Wzruszająca historia o zagubionym psie imieniem Opie zakończyła się szczęśliwie, gdy po trzech miesiącach wrócił do swojej właścicielki. Mieszaniec corgi i owczarka zniknął podczas burzy w kalifornijskim mieście Bieber, co całkowicie załamało jego właścicielkę Ciarę Babcock. Opie został odnaleziony dopiero w mieście Itasca w stanie Illinois, niewiarygodne 3200 kilometrów od domu. Jak informuje portal People.com, do udanego powrotu psa do domu przyczynił się głównie jego mikroczip.
Desperackie poszukiwania i nieoczekiwane odkrycie
Ciara Babcock opublikowała 1 lipca na Facebooku post o stracie swojego psa, w którym zaoferowała nagrodę 500 dolarów za jego odnalezienie. Opie zgubił się w rejonie Punkin Center podczas silnej burzy. Trzy miesiące później, 1 października, policja w Itasca przyprowadziła bezpańskiego psa do schroniska DuPage County Animal Services (DCAS).

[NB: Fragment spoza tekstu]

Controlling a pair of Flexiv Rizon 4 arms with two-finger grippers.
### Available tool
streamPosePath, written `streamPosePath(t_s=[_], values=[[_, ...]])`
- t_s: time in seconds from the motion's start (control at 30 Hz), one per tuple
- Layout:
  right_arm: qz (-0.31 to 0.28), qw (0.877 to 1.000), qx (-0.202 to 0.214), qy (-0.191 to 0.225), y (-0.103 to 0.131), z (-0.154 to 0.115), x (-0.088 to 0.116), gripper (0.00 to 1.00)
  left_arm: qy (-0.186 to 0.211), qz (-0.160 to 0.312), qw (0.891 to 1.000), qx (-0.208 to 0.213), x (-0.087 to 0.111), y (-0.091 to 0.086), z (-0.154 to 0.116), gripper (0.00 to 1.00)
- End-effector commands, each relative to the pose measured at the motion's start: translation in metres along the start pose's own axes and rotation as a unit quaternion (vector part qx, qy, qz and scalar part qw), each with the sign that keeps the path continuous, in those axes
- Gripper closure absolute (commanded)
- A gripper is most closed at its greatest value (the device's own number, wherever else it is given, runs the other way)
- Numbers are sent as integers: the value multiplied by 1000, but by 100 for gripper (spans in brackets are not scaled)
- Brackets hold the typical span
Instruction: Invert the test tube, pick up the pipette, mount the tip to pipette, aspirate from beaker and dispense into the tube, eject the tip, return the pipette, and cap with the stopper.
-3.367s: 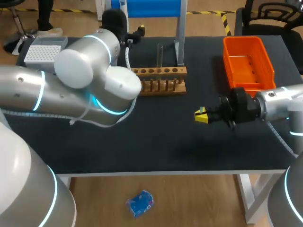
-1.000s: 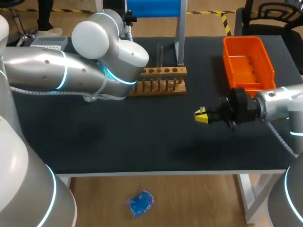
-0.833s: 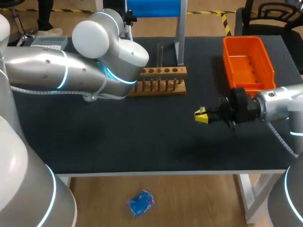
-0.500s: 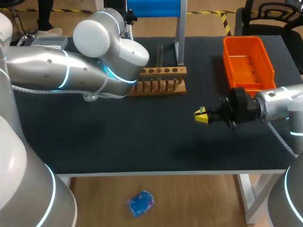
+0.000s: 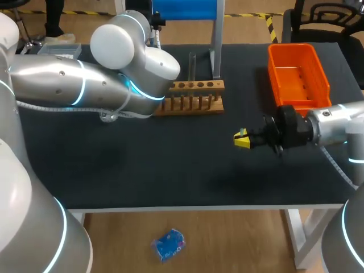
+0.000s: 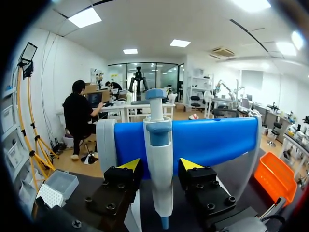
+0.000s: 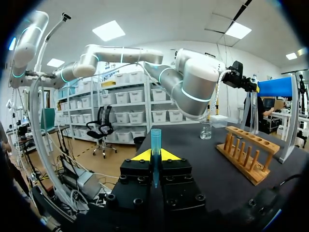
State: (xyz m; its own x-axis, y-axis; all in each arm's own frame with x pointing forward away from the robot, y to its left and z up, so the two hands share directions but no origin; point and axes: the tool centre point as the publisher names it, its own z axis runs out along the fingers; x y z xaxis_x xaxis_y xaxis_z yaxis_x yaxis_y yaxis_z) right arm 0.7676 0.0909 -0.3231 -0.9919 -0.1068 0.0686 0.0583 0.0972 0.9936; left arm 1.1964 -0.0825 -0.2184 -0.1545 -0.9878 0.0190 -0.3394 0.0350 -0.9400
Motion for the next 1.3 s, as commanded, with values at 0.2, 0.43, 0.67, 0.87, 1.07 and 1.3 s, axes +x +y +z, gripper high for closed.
streamPosePath(t_s=[0.2,0.43,0.67,0.87,1.07,1.3], values=[[0,1000,1,0,0,0,1,100,-10,-3,1000,5,1,1,2,100],[0,1000,1,0,0,0,1,100,-13,-5,1000,5,0,-1,-3,100],[0,1000,1,0,0,0,1,100,-19,-2,1000,16,-1,-14,-10,100],[0,1000,1,0,0,0,1,100,-23,3,999,29,-2,-30,-18,100],[0,1000,1,0,0,0,1,100,-26,9,999,41,-2,-44,-25,100],[0,1000,1,0,0,0,1,100,-27,13,998,47,-1,-51,-29,100]])
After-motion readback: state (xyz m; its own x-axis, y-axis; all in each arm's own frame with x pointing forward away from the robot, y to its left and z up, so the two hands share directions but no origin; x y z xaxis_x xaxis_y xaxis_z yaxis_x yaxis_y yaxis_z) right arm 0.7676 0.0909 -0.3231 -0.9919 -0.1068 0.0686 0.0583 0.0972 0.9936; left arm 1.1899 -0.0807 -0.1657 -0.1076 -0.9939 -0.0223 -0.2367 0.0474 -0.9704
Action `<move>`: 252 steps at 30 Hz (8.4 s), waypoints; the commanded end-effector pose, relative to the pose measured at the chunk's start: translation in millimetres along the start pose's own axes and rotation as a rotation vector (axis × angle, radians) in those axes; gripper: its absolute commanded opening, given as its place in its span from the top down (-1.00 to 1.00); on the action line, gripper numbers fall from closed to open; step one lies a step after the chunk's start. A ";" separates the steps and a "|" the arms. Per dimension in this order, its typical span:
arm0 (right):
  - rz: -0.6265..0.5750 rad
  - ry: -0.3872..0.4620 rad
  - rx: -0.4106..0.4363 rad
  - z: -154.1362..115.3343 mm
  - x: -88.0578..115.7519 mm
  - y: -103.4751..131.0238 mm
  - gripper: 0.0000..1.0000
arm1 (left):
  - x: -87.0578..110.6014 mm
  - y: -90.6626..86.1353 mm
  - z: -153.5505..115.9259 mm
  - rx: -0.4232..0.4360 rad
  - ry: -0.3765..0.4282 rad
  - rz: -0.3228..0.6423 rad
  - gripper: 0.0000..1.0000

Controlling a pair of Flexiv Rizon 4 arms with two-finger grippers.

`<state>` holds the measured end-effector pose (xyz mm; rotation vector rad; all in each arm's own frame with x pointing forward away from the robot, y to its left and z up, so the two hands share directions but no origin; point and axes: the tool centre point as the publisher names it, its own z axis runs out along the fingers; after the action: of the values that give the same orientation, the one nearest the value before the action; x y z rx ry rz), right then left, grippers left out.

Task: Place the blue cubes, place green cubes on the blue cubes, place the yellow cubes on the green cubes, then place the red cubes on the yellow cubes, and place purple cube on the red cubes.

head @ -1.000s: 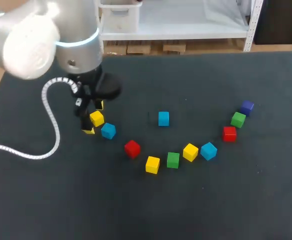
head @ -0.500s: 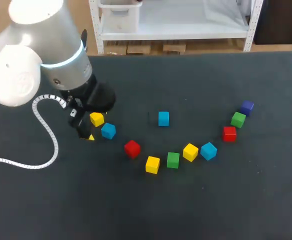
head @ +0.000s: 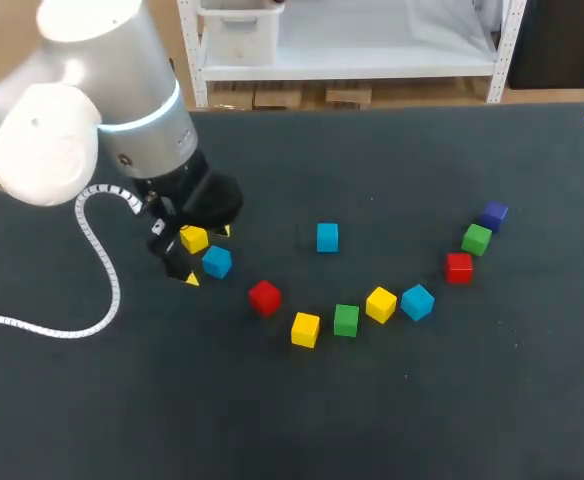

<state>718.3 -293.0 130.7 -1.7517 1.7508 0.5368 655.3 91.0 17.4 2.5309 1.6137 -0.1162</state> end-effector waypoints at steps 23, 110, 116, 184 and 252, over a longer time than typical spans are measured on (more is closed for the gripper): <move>-0.001 -0.001 0.002 0.1 0.2 0.5 -1.00 | 8.5 17.1 22.1 0.052 0.017 0.038 -0.01; -0.001 -0.001 0.002 0.1 0.2 0.5 -1.00 | -81.4 92.7 38.0 0.025 0.087 -0.395 1.00; -0.001 -0.001 0.002 0.1 0.2 0.5 -1.00 | -80.7 92.9 39.8 0.030 0.085 -0.396 1.00; -0.001 -0.001 0.002 0.1 0.2 0.5 -1.00 | -77.0 93.3 40.9 0.045 0.063 -0.420 0.36; -0.001 -0.001 0.002 0.1 0.2 0.5 -1.00 | -20.3 25.2 -58.3 -0.011 -0.280 -0.452 -1.00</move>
<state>718.3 -293.0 130.7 -1.7517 1.7508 0.5368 684.8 52.9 77.2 2.0786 2.1037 -0.3890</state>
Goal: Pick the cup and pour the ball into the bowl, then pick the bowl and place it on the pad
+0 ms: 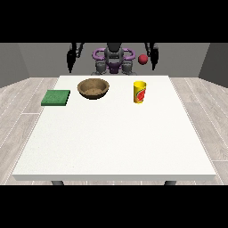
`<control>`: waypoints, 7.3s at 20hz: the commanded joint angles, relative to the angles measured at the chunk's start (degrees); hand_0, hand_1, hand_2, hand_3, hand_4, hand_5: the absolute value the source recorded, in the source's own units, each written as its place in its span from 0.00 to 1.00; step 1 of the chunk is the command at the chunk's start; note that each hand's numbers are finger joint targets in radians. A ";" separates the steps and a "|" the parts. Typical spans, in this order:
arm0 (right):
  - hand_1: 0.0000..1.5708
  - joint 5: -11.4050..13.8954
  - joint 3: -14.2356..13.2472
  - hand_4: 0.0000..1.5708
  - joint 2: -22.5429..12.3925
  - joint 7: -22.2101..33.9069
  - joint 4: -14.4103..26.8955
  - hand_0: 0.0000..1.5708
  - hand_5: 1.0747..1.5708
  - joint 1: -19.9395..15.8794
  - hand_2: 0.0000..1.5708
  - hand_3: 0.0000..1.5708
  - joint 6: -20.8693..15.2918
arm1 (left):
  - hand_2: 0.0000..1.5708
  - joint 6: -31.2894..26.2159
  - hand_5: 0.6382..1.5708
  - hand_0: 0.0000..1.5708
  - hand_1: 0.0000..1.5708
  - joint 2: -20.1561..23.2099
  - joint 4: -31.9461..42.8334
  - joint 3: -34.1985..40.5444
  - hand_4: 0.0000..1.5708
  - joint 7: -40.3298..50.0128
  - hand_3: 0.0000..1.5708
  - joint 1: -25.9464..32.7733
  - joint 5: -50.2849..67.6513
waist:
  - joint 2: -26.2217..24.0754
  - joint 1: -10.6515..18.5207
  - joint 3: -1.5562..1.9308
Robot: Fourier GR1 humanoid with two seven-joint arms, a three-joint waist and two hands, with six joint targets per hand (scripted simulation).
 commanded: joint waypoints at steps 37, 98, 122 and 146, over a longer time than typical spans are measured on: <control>0.00 -9.73 -7.39 0.00 -5.18 -10.61 6.49 0.00 0.98 -20.50 0.00 0.00 8.12 | 0.00 2.91 0.67 0.00 0.00 3.21 21.07 10.32 0.00 -22.93 0.00 -22.49 3.12 | 13.73 -5.45 0.21; 0.00 -13.67 -21.53 0.00 -22.37 -31.32 51.52 0.00 0.95 -19.21 0.00 0.00 22.95 | 1.00 32.68 1.00 0.60 0.60 -5.80 40.03 -24.35 0.58 12.47 1.00 -38.26 -59.97 | -1.64 1.68 0.29; 0.00 -13.40 -19.47 0.00 -23.30 -25.99 55.01 0.00 0.89 -33.73 0.00 0.10 22.04 | 1.00 10.35 0.81 0.00 0.00 -5.86 36.38 -44.84 0.79 27.13 1.00 -48.49 -81.50 | 4.58 -2.23 0.29; 0.00 -15.24 -19.92 0.30 -21.77 -22.20 56.47 0.00 0.97 -29.85 0.00 0.00 21.23 | 1.00 18.27 1.00 0.26 0.26 1.10 25.22 -18.35 0.64 14.80 1.00 -44.85 -69.14 | 2.78 7.03 -0.06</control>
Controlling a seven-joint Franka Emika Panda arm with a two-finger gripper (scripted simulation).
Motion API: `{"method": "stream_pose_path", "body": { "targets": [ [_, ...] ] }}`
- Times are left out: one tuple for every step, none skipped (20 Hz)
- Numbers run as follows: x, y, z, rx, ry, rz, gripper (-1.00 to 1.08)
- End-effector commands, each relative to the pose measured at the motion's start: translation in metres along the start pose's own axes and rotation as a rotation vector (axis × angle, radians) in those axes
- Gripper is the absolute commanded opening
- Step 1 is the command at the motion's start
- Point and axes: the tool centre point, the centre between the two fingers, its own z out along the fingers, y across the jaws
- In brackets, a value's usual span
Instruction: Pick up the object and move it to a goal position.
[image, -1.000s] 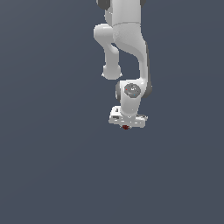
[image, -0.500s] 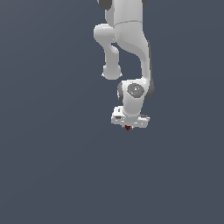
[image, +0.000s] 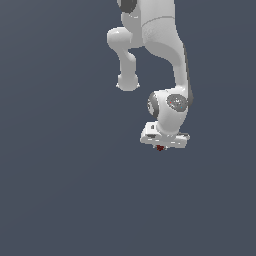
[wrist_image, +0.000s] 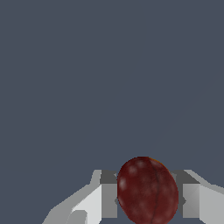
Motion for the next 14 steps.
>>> {"method": "stream_pose_path", "body": {
  "targets": [
    [0.005,-0.019,-0.008,0.000,0.000,0.000,-1.00],
    [0.007,-0.025,-0.010,0.000,0.000,0.000,-1.00],
    [0.008,-0.031,-0.012,0.000,0.000,0.000,-1.00],
    [0.010,-0.036,-0.014,0.000,0.000,0.000,-1.00],
    [0.011,-0.040,-0.016,0.000,0.000,0.000,-1.00],
    [0.012,-0.044,-0.017,0.000,0.000,0.000,-1.00],
    [0.013,-0.047,-0.018,0.000,0.000,0.000,-1.00],
    [0.014,-0.050,-0.019,0.000,0.000,0.000,-1.00],
    [0.015,-0.052,-0.020,0.000,0.000,0.000,-1.00],
    [0.016,-0.054,-0.021,0.000,0.000,0.000,-1.00],
    [0.016,-0.055,-0.021,0.000,0.000,0.000,-1.00],
    [0.017,-0.056,-0.022,0.000,0.000,0.000,-1.00],
    [0.017,-0.057,-0.022,0.000,0.000,0.000,-1.00],
    [0.017,-0.057,-0.022,0.000,0.000,0.000,-1.00]
  ]
}}
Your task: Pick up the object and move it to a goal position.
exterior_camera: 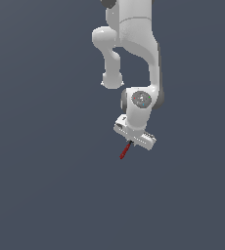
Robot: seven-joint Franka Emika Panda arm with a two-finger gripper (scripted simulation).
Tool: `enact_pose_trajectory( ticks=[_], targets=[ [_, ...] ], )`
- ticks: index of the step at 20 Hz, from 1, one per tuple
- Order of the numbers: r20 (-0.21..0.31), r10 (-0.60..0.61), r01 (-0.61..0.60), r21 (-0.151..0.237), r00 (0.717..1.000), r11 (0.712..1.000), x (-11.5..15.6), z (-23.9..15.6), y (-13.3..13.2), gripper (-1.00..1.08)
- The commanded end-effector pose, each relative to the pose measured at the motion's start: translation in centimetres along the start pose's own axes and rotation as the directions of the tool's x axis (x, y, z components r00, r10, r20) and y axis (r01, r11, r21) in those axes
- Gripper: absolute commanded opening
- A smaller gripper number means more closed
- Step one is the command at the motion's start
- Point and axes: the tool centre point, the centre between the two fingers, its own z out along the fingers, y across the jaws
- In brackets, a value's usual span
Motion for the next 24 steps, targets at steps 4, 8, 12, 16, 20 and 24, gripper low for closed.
enact_pose_trajectory(
  ticks=[4, 8, 12, 16, 20, 24],
  targets=[
    [-0.001, 0.000, 0.000, 0.001, 1.000, 1.000, -0.7, -3.8, 0.3, -1.00],
    [-0.001, 0.000, 0.000, 0.001, 1.000, 1.000, -1.4, -7.6, 0.6, -1.00],
    [-0.001, 0.000, 0.000, 0.001, 1.000, 1.000, -2.1, -11.8, 0.9, -1.00],
    [-0.001, 0.001, -0.001, 0.001, 1.000, 1.000, -2.9, -16.3, 1.2, -1.00],
    [-0.001, 0.001, -0.001, 0.000, 1.000, 1.000, -3.6, -21.0, 1.5, -1.00],
    [-0.001, 0.001, -0.001, 0.000, 1.000, 1.000, -4.3, -25.4, 1.8, -1.00]
  ],
)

Mikroczip jako klucz do szczęśliwego zakończenia
Pracownicy schroniska DCAS podczas sprawdzania mikroczipa odkryli, że pies pochodzi aż z Kalifornii. Jeden telefon wystarczył, aby już następnego dnia Opie mógł wrócić samolotem do domu do swojej właścicielki.
Waga chipowania zwierząt
Przykład udanej identyfikacji
DCAS podkreślił, że właśnie dzięki mikroczipowi właścicielka nigdy nie straciła nadziei na powrót swojego psa. Chociaż dokładna trasa Opiego przez kraj pozostanie tajemnicą, jego historia wyraźnie dowodzi skuteczności chipowania.
Przesłanie dla właścicieli zwierząt
Schronisko w swoim oświadczeniu potwierdziło, że mikroczipy umożliwiają takie spotkania, niezależnie od tego, jak daleko zabłąkają się nasi czworonożni przyjaciele.